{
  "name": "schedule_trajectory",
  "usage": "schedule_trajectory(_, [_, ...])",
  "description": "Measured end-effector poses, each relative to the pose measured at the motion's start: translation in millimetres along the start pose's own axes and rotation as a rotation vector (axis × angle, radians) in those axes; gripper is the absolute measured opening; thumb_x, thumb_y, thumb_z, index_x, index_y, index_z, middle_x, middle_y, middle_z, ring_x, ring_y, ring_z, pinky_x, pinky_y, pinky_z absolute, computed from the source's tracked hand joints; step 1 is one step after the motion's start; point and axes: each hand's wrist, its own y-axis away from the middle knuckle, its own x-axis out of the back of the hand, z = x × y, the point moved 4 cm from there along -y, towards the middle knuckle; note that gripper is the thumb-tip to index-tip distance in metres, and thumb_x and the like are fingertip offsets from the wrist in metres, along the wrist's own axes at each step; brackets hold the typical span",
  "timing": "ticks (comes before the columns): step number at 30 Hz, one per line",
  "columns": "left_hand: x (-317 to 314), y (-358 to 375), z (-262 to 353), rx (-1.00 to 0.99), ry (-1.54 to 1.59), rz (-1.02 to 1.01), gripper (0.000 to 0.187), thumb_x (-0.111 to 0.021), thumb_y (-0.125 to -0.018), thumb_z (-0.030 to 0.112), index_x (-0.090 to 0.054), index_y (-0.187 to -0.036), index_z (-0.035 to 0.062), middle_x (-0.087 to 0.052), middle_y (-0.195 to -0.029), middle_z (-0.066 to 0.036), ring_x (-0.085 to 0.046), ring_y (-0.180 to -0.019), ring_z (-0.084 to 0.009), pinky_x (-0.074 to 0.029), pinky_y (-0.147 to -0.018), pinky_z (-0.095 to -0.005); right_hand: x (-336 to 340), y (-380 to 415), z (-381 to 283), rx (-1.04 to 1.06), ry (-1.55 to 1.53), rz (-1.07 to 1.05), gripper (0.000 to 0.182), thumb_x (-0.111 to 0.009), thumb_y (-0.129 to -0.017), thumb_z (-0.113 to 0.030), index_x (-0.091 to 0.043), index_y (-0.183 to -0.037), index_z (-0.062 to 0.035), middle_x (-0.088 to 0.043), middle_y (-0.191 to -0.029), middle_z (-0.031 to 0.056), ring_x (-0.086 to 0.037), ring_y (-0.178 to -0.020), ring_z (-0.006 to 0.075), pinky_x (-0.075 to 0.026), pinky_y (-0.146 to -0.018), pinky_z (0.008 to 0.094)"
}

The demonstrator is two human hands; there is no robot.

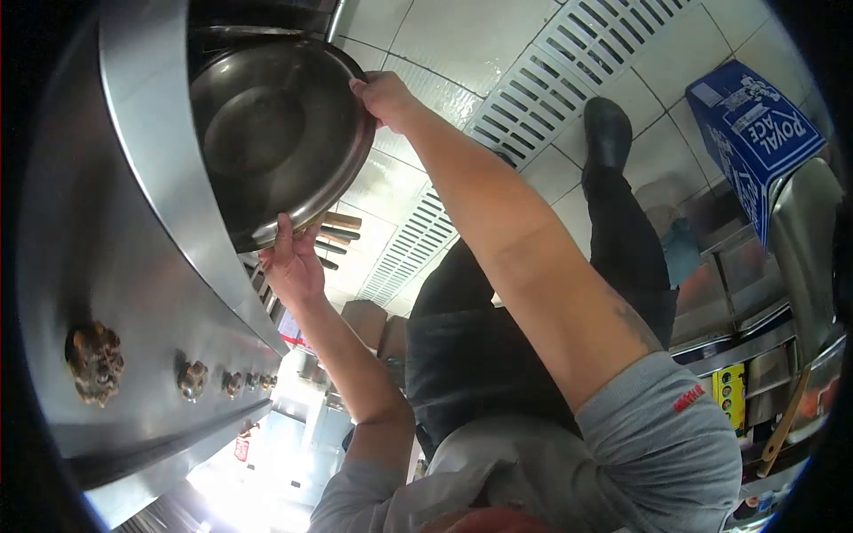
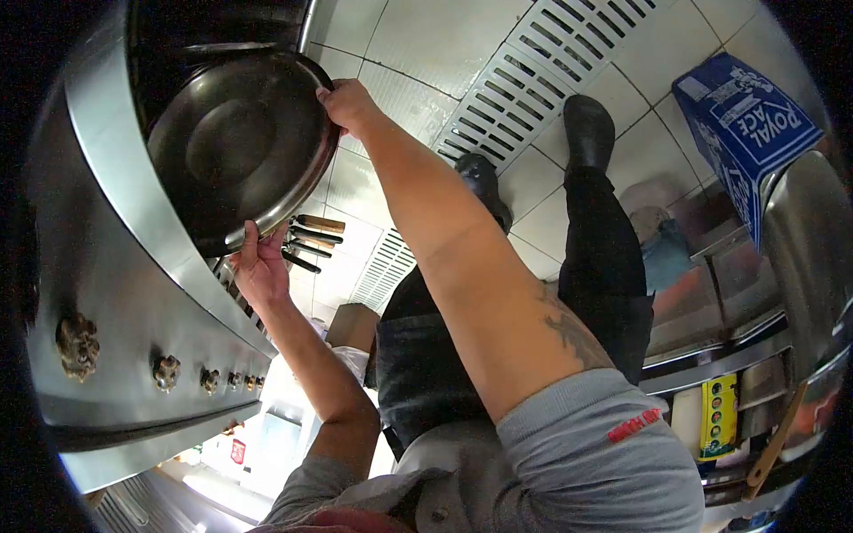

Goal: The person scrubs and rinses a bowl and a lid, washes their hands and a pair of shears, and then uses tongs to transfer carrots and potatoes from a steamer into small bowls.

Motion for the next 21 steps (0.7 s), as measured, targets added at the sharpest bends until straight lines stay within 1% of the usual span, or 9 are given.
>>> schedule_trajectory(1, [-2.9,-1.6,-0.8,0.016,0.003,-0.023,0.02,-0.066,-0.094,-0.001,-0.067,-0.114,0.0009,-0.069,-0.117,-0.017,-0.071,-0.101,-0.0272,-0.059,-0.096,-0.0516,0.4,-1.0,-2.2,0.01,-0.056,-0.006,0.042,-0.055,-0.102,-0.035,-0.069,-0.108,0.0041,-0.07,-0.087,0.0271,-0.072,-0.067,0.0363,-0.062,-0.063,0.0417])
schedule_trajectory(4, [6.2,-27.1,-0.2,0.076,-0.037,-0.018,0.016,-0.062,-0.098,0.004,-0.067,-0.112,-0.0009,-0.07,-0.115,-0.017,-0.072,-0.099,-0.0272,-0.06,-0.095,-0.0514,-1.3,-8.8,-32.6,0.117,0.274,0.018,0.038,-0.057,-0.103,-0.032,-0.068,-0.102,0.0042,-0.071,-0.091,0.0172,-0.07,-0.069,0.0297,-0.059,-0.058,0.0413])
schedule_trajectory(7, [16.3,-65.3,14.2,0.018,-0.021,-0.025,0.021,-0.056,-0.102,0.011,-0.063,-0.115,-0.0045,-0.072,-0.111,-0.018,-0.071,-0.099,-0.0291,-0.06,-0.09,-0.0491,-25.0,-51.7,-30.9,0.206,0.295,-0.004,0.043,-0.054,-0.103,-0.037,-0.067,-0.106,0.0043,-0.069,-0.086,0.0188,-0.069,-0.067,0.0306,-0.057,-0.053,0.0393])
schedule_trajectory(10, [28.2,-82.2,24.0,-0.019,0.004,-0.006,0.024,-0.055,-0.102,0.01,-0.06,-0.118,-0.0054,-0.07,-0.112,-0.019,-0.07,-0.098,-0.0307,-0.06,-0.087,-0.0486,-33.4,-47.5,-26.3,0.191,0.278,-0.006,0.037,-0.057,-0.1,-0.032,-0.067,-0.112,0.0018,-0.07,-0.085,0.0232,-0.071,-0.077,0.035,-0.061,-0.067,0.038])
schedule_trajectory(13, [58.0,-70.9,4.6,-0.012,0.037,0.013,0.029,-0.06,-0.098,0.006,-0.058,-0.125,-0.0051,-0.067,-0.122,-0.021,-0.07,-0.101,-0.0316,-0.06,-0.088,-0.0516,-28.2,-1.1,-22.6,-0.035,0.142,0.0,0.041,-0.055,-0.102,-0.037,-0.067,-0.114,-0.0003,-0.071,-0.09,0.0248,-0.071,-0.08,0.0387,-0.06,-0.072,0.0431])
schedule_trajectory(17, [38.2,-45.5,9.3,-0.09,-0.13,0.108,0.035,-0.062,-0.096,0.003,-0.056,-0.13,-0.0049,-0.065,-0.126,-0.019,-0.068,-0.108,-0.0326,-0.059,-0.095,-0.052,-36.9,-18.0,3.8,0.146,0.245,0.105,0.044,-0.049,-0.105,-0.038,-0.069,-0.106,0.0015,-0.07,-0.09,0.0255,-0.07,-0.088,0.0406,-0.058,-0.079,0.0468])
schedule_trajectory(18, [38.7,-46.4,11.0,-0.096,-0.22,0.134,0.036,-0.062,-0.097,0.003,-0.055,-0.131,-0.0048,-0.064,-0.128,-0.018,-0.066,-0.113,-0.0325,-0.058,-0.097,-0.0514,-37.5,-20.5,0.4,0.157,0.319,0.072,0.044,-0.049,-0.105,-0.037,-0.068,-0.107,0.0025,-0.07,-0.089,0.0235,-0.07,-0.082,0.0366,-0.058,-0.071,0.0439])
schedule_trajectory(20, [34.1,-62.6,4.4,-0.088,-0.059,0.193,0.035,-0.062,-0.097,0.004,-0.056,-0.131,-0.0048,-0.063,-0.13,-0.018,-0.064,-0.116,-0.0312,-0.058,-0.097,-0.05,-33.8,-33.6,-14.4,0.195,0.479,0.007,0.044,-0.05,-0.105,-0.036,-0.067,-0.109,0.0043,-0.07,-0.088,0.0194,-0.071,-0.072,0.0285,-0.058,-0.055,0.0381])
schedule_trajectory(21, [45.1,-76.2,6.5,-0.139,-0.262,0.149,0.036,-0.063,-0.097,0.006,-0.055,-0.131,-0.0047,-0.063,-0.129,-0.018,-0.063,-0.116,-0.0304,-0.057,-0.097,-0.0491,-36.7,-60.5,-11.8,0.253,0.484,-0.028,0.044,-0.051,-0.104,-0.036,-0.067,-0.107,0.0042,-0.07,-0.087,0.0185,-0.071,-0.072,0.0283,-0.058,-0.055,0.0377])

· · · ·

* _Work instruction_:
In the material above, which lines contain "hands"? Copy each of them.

* _Output below_:
The demonstrator is two human hands; there is no robot.
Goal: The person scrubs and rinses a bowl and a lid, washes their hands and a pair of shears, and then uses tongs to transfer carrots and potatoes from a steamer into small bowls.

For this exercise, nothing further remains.